Architecture
আপনি এই পৃষ্ঠার ইংরেজি সংস্করণ দেখছেন কারণ এটি এখনও সম্পূর্ণভাবে অনুবাদ করা হয়নি। সাহায্য করতে আগ্রহী? দেখুন Contributing।
The OpenTelemetry Collector is an executable file that can receive telemetry, process it, and export it to multiple targets, such as observability backends.
The Collector supports several popular open source protocols for receiving and sending telemetry data, and it offers an extensible architecture for adding more protocols.
Data receiving, processing, and exporting are done using pipelines. You can configure the Collector to have one or more pipelines.
Each pipeline includes the following:
- A set of receivers that collect the data.
- A series of optional processors that get the data from receivers and process it.
- A set of exporters which get the data from processors and send it outside the Collector.

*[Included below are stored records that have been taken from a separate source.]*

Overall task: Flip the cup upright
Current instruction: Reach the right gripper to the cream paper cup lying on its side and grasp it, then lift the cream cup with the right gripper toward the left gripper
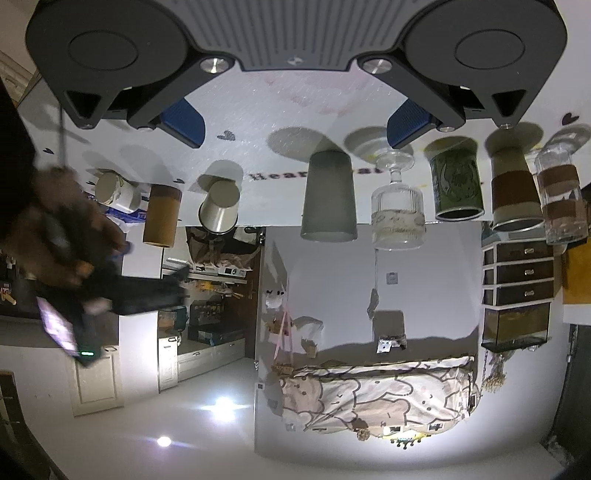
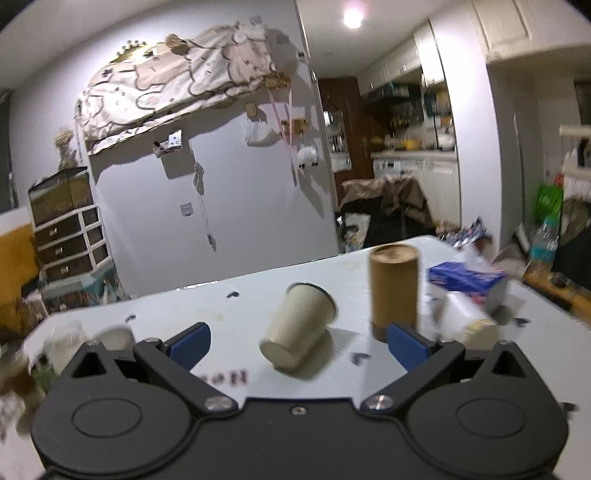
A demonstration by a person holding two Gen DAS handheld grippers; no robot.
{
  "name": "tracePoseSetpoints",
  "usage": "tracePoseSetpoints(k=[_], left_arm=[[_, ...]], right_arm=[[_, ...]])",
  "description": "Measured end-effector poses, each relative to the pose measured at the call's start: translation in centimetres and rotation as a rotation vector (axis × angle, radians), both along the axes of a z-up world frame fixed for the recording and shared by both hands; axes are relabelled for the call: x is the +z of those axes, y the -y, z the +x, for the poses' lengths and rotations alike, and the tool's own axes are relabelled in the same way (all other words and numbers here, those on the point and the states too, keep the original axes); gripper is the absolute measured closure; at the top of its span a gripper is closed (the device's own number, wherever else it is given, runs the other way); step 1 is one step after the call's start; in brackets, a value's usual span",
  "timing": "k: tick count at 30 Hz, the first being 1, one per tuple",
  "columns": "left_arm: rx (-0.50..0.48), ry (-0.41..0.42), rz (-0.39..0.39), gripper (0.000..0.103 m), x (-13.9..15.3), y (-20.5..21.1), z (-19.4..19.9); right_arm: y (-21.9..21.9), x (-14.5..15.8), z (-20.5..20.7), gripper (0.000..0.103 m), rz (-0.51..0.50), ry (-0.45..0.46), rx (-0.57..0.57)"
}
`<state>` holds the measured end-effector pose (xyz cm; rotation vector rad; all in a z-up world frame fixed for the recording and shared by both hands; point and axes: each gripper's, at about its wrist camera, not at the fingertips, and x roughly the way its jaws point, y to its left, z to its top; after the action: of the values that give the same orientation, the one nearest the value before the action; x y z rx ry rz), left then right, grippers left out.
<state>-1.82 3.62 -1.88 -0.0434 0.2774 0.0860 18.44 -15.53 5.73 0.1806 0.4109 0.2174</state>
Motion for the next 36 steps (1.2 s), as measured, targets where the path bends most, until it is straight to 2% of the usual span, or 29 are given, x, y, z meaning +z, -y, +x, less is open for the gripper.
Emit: tracePoseSetpoints(k=[4, 7, 9, 14, 19, 21, 22, 29, 36], left_arm=[[0.012, -0.004, -0.01, 0.0, -0.3, -1.1, -0.1], [0.02, -0.009, -0.013, 0.0, -0.6, -1.9, -0.2], [0.026, -0.018, -0.021, 0.0, -0.7, -2.5, 0.0], [0.062, -0.037, -0.039, 0.0, -0.9, -4.3, 0.5], [0.107, -0.056, -0.065, 0.0, -1.1, -6.0, 0.8], [0.113, -0.062, -0.075, 0.0, -1.1, -6.4, 0.8], [0.112, -0.064, -0.079, 0.0, -1.1, -6.4, 0.8], [0.113, -0.063, -0.1, 0.0, -1.0, -6.4, 0.0], [0.121, -0.049, -0.115, 0.0, -0.7, -6.0, -1.4]], right_arm=[[-1.9, -0.3, 5.3, 0.002, 0.039, -0.084, -0.006], [-2.8, -1.2, 9.3, 0.008, 0.11, -0.185, -0.029], [-3.4, -2.0, 11.5, 0.009, 0.141, -0.241, -0.056], [-5.6, -3.7, 16.3, 0.014, 0.136, -0.34, -0.104], [-6.6, -5.0, 18.9, 0.022, 0.094, -0.42, -0.162], [-6.8, -5.4, 19.2, 0.027, 0.07, -0.43, -0.168], [-6.6, -5.6, 19.2, 0.035, 0.061, -0.433, -0.168], [-5.0, -5.6, 16.1, 0.036, 0.049, -0.425, -0.09], [-4.8, -4.9, 8.2, 0.036, 0.056, -0.407, 0.117]])
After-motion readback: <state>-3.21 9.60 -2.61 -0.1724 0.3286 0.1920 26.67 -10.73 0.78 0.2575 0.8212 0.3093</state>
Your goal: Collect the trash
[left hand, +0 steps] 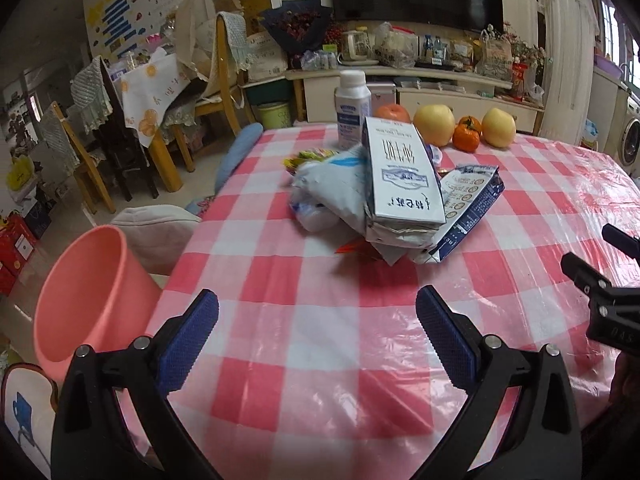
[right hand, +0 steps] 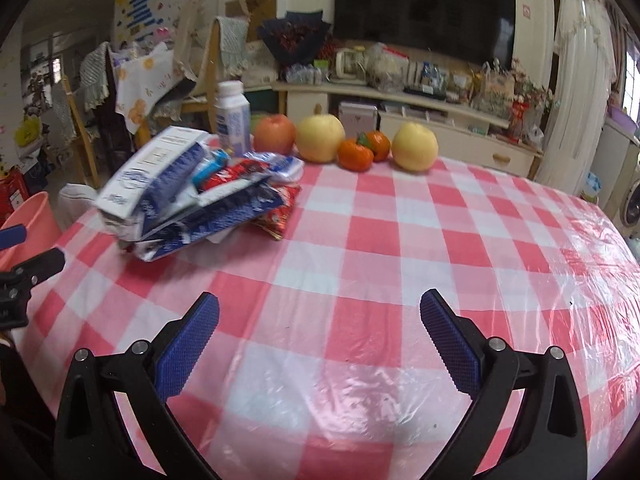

The same receiver can be included in multiple pipelines and multiple pipelines can include the same exporter.
Pipelines
A pipeline defines a path that data follows in the Collector: from reception, to processing (or modification), and finally to export.
Pipelines can operate on three telemetry data types: traces, metrics, and logs.
The data type is a property of the pipeline defined by its configuration.
Receivers, processors, and exporters used in a pipeline must support the
particular data type, otherwise the pipeline.ErrSignalNotSupported exception
is reported when the configuration loads.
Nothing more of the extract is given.